_Provided information_.

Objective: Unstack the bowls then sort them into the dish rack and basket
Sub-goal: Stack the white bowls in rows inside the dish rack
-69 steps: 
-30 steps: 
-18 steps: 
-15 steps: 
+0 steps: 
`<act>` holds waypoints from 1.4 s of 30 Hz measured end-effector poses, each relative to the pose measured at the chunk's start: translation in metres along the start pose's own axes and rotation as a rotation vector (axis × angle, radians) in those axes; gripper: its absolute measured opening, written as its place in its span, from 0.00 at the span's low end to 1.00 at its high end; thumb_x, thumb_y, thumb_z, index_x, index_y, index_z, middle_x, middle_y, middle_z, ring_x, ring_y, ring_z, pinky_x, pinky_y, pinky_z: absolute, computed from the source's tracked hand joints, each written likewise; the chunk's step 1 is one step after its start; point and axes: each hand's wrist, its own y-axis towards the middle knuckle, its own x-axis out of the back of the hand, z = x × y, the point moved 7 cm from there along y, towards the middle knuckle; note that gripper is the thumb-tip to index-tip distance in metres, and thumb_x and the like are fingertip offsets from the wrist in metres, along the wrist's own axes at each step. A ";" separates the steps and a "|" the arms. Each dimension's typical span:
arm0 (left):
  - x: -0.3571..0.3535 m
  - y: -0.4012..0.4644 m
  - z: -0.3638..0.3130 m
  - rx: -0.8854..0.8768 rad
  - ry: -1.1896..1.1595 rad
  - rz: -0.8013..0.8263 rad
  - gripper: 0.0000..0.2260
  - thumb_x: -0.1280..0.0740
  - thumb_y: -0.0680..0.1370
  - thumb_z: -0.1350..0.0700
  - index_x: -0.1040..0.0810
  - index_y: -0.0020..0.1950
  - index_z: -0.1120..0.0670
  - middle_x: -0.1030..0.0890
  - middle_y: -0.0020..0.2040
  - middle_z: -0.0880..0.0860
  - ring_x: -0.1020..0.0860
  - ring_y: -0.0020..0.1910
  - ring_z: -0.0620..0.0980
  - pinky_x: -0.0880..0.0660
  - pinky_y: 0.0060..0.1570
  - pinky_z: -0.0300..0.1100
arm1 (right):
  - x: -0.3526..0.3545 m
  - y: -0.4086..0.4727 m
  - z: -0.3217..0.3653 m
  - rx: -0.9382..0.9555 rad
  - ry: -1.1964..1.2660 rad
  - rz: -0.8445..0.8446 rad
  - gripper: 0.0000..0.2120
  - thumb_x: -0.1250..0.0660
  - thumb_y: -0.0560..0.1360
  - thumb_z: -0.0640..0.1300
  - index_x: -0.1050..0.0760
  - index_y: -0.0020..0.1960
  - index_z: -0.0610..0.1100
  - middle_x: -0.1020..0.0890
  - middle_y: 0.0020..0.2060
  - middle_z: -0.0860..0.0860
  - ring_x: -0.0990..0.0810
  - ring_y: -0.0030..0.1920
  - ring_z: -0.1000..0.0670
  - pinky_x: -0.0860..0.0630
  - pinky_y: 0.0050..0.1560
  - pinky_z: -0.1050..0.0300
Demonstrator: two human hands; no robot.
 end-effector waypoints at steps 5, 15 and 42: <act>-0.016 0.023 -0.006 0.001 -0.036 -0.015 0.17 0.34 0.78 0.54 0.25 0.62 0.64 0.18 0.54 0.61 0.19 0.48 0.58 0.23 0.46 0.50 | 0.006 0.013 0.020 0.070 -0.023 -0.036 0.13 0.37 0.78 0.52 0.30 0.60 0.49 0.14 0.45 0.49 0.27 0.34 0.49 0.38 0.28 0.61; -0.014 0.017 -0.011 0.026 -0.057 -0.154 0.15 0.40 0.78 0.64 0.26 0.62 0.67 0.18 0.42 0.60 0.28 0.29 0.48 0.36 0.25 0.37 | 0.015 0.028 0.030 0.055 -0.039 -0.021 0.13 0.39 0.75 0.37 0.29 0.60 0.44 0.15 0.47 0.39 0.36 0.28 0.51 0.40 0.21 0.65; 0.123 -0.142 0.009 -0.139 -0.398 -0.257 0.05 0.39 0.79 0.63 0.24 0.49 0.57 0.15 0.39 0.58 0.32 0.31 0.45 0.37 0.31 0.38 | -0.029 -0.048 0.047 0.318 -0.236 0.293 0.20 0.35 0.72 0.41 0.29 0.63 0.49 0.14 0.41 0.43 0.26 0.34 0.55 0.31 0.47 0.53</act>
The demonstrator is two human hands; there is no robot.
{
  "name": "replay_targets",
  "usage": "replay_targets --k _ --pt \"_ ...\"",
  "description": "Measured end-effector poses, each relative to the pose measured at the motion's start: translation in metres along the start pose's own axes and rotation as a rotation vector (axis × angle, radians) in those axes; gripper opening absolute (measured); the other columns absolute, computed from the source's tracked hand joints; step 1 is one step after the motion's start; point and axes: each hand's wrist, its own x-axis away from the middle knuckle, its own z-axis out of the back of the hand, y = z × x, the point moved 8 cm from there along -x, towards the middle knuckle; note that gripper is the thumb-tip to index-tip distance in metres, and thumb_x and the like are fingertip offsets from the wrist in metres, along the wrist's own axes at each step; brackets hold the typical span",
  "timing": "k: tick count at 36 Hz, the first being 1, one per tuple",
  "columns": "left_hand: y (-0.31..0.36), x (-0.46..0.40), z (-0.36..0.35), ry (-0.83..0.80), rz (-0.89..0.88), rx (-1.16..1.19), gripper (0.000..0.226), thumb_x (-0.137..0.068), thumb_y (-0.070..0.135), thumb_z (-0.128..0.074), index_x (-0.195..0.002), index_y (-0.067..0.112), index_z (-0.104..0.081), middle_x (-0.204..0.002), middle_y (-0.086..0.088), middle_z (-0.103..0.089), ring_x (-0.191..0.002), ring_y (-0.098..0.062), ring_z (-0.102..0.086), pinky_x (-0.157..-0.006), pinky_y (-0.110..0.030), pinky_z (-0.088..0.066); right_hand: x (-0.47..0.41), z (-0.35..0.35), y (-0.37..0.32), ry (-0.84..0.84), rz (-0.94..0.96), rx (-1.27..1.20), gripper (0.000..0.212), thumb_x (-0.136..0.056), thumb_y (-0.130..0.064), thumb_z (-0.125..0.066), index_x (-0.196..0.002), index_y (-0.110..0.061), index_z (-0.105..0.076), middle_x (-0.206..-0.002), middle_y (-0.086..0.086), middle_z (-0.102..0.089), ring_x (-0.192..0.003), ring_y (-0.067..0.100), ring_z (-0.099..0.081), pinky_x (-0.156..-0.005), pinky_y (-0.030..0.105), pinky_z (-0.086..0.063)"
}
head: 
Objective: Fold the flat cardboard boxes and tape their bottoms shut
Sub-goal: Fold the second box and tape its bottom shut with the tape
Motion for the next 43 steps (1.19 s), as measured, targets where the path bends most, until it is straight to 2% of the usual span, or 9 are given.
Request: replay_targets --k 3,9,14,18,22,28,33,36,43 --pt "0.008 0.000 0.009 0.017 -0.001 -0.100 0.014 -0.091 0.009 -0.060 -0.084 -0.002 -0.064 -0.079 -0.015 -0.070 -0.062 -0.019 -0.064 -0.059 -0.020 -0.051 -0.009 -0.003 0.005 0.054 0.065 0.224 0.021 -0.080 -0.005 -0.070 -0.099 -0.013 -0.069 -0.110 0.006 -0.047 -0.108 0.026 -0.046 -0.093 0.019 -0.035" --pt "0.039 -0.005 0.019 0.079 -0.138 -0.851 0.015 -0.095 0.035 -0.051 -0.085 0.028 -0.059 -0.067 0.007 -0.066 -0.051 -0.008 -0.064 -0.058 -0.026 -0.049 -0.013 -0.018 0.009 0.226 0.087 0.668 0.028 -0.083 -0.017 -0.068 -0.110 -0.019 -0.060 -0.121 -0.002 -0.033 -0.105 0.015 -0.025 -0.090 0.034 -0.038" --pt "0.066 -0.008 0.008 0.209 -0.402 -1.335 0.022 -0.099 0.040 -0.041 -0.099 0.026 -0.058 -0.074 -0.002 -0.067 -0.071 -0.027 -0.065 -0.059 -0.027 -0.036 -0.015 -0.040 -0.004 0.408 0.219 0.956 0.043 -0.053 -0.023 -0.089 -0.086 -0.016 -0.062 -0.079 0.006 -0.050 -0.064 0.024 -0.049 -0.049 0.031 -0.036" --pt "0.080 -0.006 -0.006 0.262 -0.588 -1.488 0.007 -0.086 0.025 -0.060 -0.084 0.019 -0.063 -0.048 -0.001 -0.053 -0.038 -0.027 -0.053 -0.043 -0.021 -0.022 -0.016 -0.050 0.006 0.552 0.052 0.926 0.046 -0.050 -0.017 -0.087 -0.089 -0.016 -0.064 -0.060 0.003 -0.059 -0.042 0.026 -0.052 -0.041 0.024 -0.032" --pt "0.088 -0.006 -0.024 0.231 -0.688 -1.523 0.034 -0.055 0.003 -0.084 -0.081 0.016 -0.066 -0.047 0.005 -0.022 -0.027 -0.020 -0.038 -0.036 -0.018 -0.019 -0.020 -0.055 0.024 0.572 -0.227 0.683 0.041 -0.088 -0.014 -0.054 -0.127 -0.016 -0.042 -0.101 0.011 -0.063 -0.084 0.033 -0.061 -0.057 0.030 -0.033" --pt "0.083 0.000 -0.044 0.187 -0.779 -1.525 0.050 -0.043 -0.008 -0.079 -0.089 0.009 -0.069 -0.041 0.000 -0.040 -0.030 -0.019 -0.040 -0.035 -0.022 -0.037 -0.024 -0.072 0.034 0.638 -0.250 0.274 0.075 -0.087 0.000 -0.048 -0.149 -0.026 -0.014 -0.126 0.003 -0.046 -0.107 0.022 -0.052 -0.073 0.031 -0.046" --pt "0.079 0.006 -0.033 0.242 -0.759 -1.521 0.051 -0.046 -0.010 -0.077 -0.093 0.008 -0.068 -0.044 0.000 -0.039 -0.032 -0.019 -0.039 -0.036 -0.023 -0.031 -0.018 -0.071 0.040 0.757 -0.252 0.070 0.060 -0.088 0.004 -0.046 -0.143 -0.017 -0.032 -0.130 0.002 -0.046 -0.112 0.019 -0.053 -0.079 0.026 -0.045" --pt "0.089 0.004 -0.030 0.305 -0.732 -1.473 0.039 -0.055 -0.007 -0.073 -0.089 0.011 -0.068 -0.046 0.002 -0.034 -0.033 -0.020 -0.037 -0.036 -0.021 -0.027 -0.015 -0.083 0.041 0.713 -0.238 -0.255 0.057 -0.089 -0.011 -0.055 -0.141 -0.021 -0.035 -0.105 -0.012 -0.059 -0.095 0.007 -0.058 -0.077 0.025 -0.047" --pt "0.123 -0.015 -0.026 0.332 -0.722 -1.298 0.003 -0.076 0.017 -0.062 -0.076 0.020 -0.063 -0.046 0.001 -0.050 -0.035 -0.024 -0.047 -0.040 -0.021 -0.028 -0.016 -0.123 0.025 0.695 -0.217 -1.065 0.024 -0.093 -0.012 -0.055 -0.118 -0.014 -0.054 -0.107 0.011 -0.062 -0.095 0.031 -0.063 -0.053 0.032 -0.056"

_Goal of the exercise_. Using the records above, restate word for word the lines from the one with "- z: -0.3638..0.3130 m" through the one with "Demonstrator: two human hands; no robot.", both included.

_The answer_.
  - z: -0.3638..0.3130 m
  - rx: -0.8854..0.8768 rad
  - ry: -1.1896..1.1595 rad
  - rz: -0.8013..0.8263 rad
  - gripper: 0.0000..0.2260
  - thumb_x: -0.1280..0.0740
  - thumb_y: -0.0680..0.1370
  - thumb_z: -0.1350..0.0700
  - index_x: -0.1040..0.0810
  - index_y: -0.0020..0.1950
  - index_z: -0.1120..0.0670
  - middle_x: -0.1030..0.0890
  - middle_y: -0.0020..0.2040
  - middle_z: -0.0880..0.0860
  - ring_x: -0.1020..0.0860
  - ring_y: -0.0020..0.1910
  - ring_z: -0.0620..0.0980
  - pinky_x: -0.0880..0.0660
  - pinky_y: 0.0060..0.1570
  - pinky_z: -0.0300..0.1100
arm1 (right):
  - x: -0.3526..0.3545 m
  - y: -0.4086..0.4727 m
  - z: -0.3217..0.3653 m
  - rx: -0.9382..0.9555 rad
  - ry: -1.1964..1.2660 rad
  - rz: -0.8445..0.8446 rad
  - gripper: 0.0000..0.2120
  - thumb_x: -0.1250..0.0660
  - thumb_y: -0.0560..0.1360
  - thumb_z: -0.0640..0.1300
  - index_x: -0.1050..0.0760
  - index_y: -0.0020..0.1960
  - index_z: -0.0610..0.1100
  - middle_x: -0.1020..0.0890
  - middle_y: 0.0020..0.2060
  - middle_z: -0.0860..0.0860
  - ring_x: -0.0990..0.0810
  - ring_y: -0.0030..0.1920
  - ring_z: -0.1000..0.0670
  - pinky_x: -0.0860..0.0630
  - pinky_y: 0.0050..0.1560
  - pinky_z: -0.1050..0.0300
Demonstrator: two human hands; no robot.

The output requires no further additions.